TO DO =
Scan the lines below and report each one containing "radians" by copying it.

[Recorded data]
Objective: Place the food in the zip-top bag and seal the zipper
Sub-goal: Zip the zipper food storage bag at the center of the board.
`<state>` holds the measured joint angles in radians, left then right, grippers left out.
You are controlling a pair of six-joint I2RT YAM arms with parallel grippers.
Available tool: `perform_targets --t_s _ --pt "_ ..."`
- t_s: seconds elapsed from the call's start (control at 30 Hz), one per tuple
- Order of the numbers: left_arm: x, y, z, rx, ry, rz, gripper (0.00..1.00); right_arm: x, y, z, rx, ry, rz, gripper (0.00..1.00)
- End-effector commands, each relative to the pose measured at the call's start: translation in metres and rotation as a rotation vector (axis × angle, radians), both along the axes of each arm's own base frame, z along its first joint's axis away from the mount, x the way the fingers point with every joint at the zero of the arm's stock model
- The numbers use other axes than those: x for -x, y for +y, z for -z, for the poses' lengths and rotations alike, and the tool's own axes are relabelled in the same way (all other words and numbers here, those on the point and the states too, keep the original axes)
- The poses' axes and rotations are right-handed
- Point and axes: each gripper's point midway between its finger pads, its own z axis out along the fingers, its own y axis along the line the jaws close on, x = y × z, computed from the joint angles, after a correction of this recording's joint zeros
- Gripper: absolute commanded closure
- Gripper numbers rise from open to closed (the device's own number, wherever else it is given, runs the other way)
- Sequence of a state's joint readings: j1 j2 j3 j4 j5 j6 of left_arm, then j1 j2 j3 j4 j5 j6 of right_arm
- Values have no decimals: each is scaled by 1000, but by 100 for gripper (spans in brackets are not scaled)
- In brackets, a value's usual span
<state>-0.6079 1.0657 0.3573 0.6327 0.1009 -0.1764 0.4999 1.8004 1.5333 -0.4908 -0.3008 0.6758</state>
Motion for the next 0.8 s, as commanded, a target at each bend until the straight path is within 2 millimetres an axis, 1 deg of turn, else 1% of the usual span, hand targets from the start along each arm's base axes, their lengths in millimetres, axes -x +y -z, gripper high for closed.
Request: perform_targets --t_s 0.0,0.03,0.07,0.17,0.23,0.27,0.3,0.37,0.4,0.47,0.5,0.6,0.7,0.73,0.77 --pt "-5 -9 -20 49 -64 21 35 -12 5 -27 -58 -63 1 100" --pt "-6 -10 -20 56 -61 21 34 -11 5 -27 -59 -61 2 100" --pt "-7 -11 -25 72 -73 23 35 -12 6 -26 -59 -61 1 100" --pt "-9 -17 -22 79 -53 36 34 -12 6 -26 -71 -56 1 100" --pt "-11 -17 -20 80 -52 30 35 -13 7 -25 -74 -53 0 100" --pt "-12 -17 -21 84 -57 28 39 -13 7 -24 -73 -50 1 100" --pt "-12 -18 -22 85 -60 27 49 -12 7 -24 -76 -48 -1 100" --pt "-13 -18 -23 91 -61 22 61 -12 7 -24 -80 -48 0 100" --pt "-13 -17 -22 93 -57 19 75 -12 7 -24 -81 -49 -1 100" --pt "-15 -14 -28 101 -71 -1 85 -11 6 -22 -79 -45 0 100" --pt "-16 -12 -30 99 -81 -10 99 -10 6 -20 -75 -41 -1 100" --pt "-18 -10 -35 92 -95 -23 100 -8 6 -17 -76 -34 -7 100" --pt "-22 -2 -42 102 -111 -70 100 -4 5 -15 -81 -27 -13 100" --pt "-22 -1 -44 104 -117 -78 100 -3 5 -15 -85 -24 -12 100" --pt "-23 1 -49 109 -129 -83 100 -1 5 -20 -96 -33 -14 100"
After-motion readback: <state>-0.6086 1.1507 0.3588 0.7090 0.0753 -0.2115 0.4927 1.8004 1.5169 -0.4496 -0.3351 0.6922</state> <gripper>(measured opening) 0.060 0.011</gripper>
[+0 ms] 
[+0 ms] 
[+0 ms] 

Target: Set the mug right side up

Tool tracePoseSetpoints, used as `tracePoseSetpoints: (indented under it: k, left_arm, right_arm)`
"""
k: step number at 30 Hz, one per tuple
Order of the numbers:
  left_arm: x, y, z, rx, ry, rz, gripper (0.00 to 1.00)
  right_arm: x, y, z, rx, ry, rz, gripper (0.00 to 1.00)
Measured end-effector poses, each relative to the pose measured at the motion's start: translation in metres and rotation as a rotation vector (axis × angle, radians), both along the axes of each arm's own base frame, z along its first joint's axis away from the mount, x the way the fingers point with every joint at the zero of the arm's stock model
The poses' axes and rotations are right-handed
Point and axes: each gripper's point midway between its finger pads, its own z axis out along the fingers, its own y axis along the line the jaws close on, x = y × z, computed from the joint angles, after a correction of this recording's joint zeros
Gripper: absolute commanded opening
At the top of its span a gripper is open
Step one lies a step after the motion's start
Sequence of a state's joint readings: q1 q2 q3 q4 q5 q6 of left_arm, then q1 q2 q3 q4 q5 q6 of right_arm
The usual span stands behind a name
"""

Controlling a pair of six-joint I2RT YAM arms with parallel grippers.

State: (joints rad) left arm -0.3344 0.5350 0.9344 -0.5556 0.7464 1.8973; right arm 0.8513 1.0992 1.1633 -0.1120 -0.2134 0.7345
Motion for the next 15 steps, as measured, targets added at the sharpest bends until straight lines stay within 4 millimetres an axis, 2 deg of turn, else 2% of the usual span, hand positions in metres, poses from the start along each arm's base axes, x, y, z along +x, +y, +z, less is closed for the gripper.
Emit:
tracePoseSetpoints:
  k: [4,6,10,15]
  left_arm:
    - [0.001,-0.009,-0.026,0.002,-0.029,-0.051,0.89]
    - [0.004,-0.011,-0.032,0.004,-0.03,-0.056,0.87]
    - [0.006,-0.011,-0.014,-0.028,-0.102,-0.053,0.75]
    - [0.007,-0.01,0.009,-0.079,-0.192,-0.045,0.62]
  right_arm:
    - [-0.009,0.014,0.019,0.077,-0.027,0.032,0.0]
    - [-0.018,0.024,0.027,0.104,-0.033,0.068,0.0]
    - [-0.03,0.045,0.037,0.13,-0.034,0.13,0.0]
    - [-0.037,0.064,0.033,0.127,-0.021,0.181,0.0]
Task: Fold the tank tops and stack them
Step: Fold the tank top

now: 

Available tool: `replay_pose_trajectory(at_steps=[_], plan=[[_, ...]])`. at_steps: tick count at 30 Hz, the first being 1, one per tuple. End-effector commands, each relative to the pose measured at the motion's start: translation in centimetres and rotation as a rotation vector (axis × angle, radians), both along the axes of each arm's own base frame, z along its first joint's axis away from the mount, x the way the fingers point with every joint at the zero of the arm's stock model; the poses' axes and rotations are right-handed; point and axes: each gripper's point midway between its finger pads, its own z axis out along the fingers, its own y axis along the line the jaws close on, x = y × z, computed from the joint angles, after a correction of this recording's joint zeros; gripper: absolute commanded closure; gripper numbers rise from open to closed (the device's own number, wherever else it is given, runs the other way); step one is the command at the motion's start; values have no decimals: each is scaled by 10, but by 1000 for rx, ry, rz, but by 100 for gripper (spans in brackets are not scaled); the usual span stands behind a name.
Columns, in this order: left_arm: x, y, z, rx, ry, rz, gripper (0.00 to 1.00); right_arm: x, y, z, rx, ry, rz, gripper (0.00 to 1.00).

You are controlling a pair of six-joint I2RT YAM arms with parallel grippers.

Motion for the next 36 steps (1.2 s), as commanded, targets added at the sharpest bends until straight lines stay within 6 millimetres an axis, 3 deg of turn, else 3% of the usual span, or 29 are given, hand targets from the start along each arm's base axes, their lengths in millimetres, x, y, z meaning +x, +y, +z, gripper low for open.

RESULT =
`<state>` holds the measured joint angles in radians, left then right, grippers left out.
- End-effector commands, each relative to the pose measured at the call's start: translation in metres and rotation as a rotation vector (axis × angle, radians), both along the axes of each arm's own base frame, z along its first joint's axis away from the mount, x the way the fingers point with every joint at the zero of the arm's stock model
Measured end-effector poses, each relative to the pose measured at the motion's start: translation in metres and rotation as a rotation vector (axis × angle, radians), both along the axes of each arm's own base frame, z along its first joint's axis away from the mount, x the way the fingers point with every joint at the zero of the arm's stock model
Available tool: `replay_pose_trajectory(at_steps=[_], plan=[[_, ...]])`. at_steps: tick count at 30 Hz, the first being 1, one per tuple. End-effector commands, each relative to the pose measured at the motion's start: translation in centimetres and rotation as a rotation vector (axis × angle, radians), both along the axes of each arm's own base frame, z along its first joint's axis away from the mount, x the way the fingers point with every joint at the zero of the arm's stock model; the poses' axes and rotations are right-handed; point and axes: each gripper's point midway between its finger pads, its own z axis out along the fingers, its own y axis along the line the jaws close on, x = y × z, computed from the joint angles, after a correction of this recording's joint zeros; gripper: absolute commanded closure; gripper numbers rise from open to closed (the device's own number, wherever else it is given, runs the other way); step one is the command at the motion's start; values have no decimals: each is scaled by 10, but by 1000 for rx, ry, rz, but by 100 for gripper (spans in brackets are not scaled); the usual span stands behind a name.

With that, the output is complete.